▶ DIRECTIONS
Nothing except the pictures should be left out when you reproduce the listing exactly.
(Beginning of RECORDED DATA)
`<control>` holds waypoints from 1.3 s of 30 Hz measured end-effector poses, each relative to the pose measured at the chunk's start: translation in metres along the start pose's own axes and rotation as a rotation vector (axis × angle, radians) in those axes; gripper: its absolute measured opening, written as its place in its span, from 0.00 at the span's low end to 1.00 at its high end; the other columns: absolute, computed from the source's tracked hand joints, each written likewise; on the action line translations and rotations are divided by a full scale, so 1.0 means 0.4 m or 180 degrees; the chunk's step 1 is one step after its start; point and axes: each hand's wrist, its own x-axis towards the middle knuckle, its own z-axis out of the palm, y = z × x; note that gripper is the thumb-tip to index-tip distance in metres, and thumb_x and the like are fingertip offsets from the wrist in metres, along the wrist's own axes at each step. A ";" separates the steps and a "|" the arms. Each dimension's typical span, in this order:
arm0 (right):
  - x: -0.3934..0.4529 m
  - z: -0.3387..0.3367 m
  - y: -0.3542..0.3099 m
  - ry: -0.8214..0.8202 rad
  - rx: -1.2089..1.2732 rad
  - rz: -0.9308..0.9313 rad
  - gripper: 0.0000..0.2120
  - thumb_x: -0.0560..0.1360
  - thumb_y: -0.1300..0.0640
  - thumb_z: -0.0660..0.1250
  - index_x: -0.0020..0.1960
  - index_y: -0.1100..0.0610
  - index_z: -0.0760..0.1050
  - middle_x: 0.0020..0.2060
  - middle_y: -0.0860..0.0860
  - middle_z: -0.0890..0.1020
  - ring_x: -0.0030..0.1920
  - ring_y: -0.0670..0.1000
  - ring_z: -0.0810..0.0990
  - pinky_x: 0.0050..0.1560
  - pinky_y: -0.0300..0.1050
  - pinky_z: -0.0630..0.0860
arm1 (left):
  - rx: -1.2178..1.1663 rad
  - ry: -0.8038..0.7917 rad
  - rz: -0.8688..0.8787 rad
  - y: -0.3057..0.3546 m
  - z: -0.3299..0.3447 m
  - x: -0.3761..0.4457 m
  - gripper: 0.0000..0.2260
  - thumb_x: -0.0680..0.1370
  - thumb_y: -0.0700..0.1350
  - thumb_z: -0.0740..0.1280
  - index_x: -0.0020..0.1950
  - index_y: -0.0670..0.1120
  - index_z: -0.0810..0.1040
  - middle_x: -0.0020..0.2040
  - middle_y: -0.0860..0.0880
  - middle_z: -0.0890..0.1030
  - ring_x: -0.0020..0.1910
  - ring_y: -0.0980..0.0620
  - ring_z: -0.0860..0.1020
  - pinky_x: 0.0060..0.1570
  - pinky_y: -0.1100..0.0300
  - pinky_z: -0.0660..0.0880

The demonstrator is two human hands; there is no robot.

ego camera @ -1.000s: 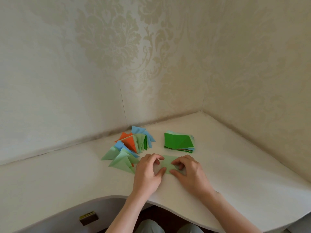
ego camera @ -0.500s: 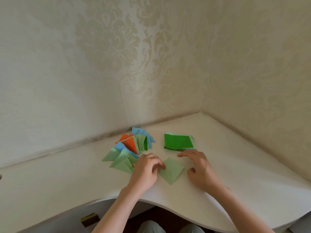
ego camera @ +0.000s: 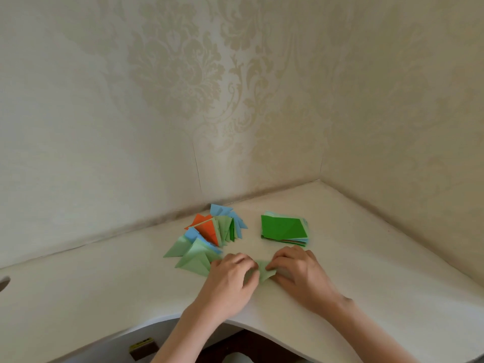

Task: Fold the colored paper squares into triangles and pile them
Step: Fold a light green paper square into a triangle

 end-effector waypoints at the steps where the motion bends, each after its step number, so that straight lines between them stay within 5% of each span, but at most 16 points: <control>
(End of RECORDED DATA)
▶ YOUR SOLUTION
`<control>` holds waypoints from 1.3 s of 30 Hz measured end-effector poses, each relative to the pose measured at the chunk's start: translation in metres along the start pose's own axes and rotation as a rotation vector (axis × angle, radians) in those axes; gripper: its absolute measured opening, written as its place in its span, from 0.00 at the span's low end to 1.00 at its high end; the other columns: absolute, computed from the source's tracked hand joints, each written likewise; on the action line translations and rotations are divided by a full scale, so 1.0 means 0.4 m or 180 degrees; the chunk's step 1 is one step after its start; point and axes: each hand's wrist, its own x-axis towards the middle knuckle, its own z-axis out of the palm, y = z × x; note that gripper is the thumb-tip to index-tip distance in metres, and thumb_x and the like are fingertip offsets from the wrist in metres, along the wrist's own axes at each step. A ";" separates the steps and a "|" the arms. Each dimension's typical span, in this order:
arm0 (right):
  - x: -0.3934..0.4529 m
  - z: -0.3387..0.3367 m
  - y: -0.3542..0.3099 m
  - ry: -0.8214..0.8202 rad
  - rx: -1.2089..1.2732 rad
  - rz: -0.9308..0.9313 rad
  - gripper: 0.0000..0.2120
  - thumb_x: -0.0560..0.1360
  - thumb_y: -0.1300..0.0640
  - thumb_z: -0.0660..0.1250
  - index_x: -0.0020..0.1960
  - index_y: -0.1100..0.0610
  - index_z: -0.0760..0.1050
  - middle_x: 0.0020..0.2060
  - middle_y: -0.0860..0.0860
  - middle_z: -0.0890..0.1020
  - ring_x: -0.0030..0.1920
  - ring_y: -0.0670..0.1000
  - ring_z: -0.0810..0.0990
  - pinky_x: 0.0050..0.1560
  - pinky_y: -0.0300..0.1050
  - pinky_z: -0.0630..0.0860
arm1 (left):
  - rx: -1.2178..1.1663 rad
  - ry: -0.8038..0.7917 rad
  - rz: -0.8688..0.8787 rad
  - y: -0.3057..0.3546 m
  - z: -0.3299..0.3447 m
  - x: -0.3761..0.4457 m
  - gripper: 0.0000..0.2260
  - thumb_x: -0.0680..0.1370
  - thumb_y: -0.0700..0.1350
  - thumb_z: -0.0740..0.1280
  - index_x: -0.0020..0.1950
  - index_y: -0.0670..0.1120
  - index_z: -0.0810..0.1040
  - middle_x: -0.0020..0.2040
  - middle_y: -0.0860..0.0880
  - middle_z: -0.0890..0.1030
  - ring_x: -0.0020..0.1910
  - ring_y: -0.0980..0.0620
  - ring_z: -0.0860..0.1020
  - pinky_x: 0.0060..0.1570
  - pinky_y: -0.1100..0.0300
  - pinky_z: -0.0660..0.0880

The demonstrator is two human hands; there is no robot.

ego camera @ -1.000s: 
ego camera @ -0.500s: 
ego camera @ +0.000s: 

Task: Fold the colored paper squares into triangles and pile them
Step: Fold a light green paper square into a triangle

 end-effector waypoints at the steps where the motion bends, each after its step number, so that straight lines between them stay within 5% of each span, but at most 16 points: <control>

This response is now finished.